Red & Yellow Day

The main challenge was not the campaign message. It was turning a broad national brief into a journey that different users could actually follow, while still holding together inside a third-party website build.

Context

Red & Yellow Day was a Surf Life Saving Australia campaign designed to recognise volunteers and encourage public support across Australia on March 4, 2026. The website needed to support a mixed set of actions, including a toolkit call to action, merch, donations, wearing the colours, hosting events, and sharing photos and social posts.

Role

I ran the workshop, helped clarify the audience structure, and worked closely with the extremely talented and all-round best designer to collaborate with, Sian Bedford, to guide the technical fit of the designs for a third-party-built website.

Hurdles

The campaign was aimed at broad audience groups, including individuals, schools, clubs, and businesses, but those groups were too broad to support a clean user journey on their own.
The digital toolkit needed to feel lightweight and immediate.
Physical kits required detail and fulfilment planning.
Merch was handled through a separate, existing store and warehouse fulfilment, which meant the campaign had to account for order spikes.
The website also had to fit the constraints of an external build, which limited how far the design could rely on custom implementation.

Solution

I helped define the campaign journey around actual user types rather than broad audience buckets.
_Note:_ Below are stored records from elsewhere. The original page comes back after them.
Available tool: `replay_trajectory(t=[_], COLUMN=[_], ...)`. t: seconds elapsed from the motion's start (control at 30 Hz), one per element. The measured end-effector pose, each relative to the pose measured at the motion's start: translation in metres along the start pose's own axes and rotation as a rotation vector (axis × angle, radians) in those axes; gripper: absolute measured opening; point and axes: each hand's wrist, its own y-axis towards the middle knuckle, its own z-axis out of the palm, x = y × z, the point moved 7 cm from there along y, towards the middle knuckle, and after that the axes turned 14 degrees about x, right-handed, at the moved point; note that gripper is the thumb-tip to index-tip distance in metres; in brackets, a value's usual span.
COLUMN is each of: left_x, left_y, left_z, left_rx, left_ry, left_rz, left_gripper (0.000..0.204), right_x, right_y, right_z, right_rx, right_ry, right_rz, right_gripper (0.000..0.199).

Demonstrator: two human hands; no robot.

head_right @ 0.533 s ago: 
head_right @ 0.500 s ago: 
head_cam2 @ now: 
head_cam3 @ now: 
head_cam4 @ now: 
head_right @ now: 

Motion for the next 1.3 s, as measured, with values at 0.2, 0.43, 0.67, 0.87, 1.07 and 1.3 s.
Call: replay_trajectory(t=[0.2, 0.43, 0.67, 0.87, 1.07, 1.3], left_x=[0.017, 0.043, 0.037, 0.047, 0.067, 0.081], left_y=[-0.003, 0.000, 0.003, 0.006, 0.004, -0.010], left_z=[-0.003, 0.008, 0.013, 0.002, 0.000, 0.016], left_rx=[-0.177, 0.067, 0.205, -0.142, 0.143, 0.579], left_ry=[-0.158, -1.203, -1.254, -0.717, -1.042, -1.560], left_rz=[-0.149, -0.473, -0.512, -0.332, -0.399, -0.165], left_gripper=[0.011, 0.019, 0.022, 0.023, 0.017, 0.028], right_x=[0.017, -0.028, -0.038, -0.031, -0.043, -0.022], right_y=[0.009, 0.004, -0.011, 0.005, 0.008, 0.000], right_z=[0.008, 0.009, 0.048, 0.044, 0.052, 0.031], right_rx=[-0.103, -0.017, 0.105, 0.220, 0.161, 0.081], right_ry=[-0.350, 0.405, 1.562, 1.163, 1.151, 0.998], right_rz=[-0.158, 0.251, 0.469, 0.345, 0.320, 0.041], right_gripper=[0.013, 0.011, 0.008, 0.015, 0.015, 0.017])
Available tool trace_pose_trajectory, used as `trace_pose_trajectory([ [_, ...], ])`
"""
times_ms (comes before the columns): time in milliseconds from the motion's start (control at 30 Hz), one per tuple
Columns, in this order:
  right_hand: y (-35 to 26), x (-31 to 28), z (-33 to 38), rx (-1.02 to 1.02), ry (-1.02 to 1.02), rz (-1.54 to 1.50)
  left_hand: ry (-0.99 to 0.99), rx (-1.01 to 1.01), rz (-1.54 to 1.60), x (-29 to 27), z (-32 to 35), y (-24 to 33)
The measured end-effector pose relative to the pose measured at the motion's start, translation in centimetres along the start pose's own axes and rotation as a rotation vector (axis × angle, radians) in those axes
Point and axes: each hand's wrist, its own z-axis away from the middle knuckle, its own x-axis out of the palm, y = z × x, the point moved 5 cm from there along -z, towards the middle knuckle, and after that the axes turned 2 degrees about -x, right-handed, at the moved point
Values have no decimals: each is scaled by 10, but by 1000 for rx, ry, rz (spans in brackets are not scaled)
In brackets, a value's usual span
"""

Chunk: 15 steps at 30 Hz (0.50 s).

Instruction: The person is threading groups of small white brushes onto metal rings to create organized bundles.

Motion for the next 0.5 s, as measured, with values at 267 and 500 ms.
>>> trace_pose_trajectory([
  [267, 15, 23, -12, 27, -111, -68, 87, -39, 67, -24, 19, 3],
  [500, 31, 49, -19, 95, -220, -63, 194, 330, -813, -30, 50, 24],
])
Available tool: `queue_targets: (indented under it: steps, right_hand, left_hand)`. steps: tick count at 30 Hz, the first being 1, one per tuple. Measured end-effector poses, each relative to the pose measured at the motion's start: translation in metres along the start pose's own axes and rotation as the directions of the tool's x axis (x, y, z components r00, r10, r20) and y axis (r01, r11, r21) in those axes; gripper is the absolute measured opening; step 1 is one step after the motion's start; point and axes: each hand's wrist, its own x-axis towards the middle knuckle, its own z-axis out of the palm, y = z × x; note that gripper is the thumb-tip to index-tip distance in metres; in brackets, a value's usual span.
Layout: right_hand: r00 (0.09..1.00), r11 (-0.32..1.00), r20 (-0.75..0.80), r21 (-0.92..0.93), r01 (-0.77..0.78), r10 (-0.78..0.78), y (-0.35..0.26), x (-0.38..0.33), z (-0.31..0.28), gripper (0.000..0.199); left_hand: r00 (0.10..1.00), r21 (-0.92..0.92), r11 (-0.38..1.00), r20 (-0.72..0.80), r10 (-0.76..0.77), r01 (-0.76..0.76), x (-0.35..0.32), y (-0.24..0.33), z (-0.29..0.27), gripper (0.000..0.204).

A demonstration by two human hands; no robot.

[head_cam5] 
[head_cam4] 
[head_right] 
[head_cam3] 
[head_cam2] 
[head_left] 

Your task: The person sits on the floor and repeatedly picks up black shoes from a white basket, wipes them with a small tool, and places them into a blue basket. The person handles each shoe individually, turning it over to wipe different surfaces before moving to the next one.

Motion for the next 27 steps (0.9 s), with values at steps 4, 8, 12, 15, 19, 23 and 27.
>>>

That meant identifying people like teachers, HR managers, club managers, and members inside the larger groups, then aligning the journey and interface decisions around their likely paths through the campaign.
The result was a clearer structure for moving people toward the toolkit, merch, donate, and social actions without making the experience feel overloaded.

Process

I ran a workshop with the team to discuss the audience groups and the different user types inside them.
From there, I worked with the designer to pressure-test the campaign direction against the realities of the third-party build.
That conversation surfaced the practical split between digital and physical actions, the need for immediate toolkit access, the fulfilment requirements for kits and merch, and the constraint of working within Shopify and existing warehouse operations.

Key decisions

The first decision was to stop treating the campaign as one undifferentiated audience and instead map specific users inside each group.
The second was to make the toolkit path lightweight and immediate, since that action needed the least friction.
The third was to treat physical kits and merch differently from digital engagement, because they carried fulfilment and spike-management requirements.
The fourth was to shape the design around what a third-party website build could realistically support, rather than forcing a concept that would not survive implementation.

Outcome

The campaign landed on a clearer journey structure for a mixed-audience national initiative, with distinct paths for toolkit access, merch, donations, and social participation.
It also produced a design direction that was fit for a third-party build and grounded in the operational realities of Shopify fulfilment, toolkit access, and campaign volume.